| Prompt |
The reply consists of one number only: how many lines in the listing below contain the word "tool".

*** Material provided ***

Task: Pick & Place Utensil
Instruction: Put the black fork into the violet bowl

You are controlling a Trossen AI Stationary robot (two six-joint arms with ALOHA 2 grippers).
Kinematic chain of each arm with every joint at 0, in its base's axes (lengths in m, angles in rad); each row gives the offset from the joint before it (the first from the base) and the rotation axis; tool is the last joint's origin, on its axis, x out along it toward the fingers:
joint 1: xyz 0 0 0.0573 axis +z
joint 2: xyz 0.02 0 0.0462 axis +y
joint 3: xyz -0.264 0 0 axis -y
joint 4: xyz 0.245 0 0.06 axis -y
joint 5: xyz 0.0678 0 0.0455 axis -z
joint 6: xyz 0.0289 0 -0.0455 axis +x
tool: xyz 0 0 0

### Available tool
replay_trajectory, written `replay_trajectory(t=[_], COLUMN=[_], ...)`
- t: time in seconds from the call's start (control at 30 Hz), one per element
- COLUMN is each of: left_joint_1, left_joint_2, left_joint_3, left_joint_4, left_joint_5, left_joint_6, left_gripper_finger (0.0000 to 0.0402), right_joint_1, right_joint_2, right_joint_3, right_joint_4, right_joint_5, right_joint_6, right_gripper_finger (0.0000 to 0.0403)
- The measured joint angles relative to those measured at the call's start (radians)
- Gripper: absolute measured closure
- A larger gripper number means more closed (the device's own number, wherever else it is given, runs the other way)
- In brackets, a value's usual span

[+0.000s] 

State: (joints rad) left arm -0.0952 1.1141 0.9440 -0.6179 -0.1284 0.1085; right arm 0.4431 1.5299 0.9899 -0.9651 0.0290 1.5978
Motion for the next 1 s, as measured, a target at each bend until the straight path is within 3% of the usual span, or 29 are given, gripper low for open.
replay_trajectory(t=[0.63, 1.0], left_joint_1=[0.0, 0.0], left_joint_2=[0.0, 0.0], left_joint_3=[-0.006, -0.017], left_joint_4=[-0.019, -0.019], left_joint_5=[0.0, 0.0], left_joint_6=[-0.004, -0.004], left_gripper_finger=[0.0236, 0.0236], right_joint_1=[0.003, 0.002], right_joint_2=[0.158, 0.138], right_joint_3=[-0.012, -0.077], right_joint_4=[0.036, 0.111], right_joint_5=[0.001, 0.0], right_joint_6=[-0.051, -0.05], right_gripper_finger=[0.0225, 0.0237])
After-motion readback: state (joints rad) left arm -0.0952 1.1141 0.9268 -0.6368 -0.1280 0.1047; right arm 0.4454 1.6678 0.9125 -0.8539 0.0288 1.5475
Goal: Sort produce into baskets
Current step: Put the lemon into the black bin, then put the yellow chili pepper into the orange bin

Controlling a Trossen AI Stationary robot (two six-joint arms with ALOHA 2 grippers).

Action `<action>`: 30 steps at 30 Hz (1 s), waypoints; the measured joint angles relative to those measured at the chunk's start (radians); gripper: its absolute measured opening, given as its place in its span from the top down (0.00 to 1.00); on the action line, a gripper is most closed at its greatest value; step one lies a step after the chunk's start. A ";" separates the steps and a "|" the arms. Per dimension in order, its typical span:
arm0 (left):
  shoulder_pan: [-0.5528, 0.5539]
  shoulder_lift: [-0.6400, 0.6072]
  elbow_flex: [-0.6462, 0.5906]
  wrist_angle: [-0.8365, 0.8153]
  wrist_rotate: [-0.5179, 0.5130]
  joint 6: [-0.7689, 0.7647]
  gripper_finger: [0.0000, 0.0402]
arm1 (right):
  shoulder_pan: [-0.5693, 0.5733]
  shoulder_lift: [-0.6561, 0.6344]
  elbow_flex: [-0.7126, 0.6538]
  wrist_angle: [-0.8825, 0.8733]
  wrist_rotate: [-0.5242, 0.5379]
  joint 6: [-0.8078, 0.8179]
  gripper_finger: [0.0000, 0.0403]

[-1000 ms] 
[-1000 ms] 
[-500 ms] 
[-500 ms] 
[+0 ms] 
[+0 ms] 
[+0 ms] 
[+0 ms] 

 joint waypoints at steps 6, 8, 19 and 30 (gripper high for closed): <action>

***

| Answer to the exercise |
3